[antlr-interest] How does AST construction work?

Mon May 16 10:20:56 PDT 2005

Try removing the "^" from your example and look at the results.  This
should help...

Be default, ANTLR builds a list of all elements of a production - not a tree.

Each token that is matched in a grammar will be appended to a list,
then that list will be returned by the production.

You can override the default by using the "^" operator to make that
node the parent of the *current* list, and the "!" operator to prevent
something from being added to that list.  I emphasize current above
because it's possible to see more than one "^" operator in a
production - hard to grok, but sometimes very handy.

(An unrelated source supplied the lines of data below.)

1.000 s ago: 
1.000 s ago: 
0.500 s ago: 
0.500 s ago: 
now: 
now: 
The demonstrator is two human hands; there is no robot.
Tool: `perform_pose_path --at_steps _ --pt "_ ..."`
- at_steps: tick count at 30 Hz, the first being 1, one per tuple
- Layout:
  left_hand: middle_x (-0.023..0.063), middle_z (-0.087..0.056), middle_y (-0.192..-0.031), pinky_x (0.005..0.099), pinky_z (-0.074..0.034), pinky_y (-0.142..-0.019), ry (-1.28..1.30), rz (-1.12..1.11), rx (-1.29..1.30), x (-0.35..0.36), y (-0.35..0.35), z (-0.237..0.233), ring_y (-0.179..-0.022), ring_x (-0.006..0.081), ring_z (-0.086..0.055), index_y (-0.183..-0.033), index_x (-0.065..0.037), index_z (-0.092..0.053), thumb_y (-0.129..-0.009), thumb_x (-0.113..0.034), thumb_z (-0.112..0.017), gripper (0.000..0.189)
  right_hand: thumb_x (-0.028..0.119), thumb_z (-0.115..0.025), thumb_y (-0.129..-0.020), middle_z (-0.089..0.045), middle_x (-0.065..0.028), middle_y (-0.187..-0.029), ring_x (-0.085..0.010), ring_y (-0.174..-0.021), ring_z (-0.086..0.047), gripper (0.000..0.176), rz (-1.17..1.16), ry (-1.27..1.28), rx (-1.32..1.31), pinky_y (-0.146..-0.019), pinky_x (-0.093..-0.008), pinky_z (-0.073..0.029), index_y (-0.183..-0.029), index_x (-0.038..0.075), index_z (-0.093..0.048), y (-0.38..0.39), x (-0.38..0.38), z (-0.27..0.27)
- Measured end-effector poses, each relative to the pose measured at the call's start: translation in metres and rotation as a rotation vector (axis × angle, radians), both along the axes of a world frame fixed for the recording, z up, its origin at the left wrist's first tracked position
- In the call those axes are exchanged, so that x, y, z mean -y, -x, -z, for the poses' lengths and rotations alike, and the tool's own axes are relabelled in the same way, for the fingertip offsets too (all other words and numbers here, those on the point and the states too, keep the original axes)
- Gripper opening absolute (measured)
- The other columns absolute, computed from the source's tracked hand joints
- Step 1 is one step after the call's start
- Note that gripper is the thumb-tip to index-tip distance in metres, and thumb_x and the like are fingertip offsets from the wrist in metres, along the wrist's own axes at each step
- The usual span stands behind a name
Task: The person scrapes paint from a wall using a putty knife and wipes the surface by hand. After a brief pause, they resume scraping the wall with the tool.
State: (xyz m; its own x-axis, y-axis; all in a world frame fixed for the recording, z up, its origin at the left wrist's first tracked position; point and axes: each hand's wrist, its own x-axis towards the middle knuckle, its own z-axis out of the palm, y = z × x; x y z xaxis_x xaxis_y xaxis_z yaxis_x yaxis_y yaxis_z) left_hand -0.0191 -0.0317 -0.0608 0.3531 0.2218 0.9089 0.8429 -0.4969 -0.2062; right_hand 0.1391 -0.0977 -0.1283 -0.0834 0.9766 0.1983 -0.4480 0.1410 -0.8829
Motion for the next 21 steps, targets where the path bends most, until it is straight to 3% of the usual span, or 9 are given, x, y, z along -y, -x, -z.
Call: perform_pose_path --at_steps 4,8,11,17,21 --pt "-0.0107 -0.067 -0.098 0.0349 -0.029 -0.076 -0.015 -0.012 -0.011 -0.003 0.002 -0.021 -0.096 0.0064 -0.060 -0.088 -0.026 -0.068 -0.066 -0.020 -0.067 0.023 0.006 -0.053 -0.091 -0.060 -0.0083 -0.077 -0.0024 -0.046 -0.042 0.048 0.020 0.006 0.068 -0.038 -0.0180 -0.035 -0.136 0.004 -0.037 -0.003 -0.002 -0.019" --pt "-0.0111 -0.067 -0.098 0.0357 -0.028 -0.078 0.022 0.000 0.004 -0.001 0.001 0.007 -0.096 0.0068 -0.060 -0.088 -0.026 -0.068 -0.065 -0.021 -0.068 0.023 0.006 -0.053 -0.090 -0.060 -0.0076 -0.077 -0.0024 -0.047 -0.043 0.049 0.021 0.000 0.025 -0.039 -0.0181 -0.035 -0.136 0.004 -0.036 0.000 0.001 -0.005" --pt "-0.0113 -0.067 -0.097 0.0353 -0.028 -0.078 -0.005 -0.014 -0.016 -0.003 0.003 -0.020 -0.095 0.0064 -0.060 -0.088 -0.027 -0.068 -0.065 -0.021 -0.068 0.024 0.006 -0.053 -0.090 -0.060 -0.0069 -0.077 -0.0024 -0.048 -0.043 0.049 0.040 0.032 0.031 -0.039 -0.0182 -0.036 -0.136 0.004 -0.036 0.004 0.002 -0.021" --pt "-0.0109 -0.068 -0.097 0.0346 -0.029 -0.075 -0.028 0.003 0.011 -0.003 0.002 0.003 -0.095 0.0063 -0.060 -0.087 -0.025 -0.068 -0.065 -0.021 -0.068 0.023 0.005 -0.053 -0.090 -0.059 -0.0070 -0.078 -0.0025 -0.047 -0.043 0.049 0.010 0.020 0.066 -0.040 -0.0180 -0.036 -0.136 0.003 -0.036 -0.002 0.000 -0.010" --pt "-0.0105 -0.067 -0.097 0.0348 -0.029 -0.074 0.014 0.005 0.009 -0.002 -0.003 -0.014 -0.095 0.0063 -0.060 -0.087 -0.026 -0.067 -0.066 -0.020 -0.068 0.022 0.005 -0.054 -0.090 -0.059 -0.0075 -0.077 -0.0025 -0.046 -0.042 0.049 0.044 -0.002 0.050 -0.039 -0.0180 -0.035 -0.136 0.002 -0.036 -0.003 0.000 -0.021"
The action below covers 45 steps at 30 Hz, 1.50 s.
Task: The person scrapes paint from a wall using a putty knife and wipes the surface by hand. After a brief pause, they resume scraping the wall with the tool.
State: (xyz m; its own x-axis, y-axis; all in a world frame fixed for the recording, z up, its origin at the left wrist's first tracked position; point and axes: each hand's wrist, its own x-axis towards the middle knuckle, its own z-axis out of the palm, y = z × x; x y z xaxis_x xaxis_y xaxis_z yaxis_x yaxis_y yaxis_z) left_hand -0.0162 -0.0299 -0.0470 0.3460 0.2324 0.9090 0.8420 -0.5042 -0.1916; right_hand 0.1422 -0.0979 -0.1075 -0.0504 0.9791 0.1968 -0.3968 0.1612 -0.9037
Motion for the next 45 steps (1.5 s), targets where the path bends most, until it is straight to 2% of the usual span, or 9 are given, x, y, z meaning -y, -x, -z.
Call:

This model allows, for example, something like this:

   /*
    * result is #( LEFT_CURLY E1 E1 E1 E1 )
    */
   exprlist:  LEFT_CURLY^ expr_comma_list RIGHT_CURLY! ;
   expr_comma_list: expr ( COMMA! expr )* ;
   expr: E1;

to produce a single node representing the exprlist that contains every
expression matched by expr.  Generating lists rather than trees
isolates the shape of the resultant AST from the productions used to
match it.

The single-digit match you are seeing as a tree (e.g., in expr, above)
is explained away because it is constructing a a list with one element
-- which happens to work as if it were a tree.

> As expected. But how does this happen? Only PLUS and STAR have AST
> annotations - how does ANTLR decide where to put 'mexpr' and 'atom' in
> the tree? And if I just enter a single digit as an 'expr' then the tree
> (of course) only has one entry - but is it a root and, if so, how?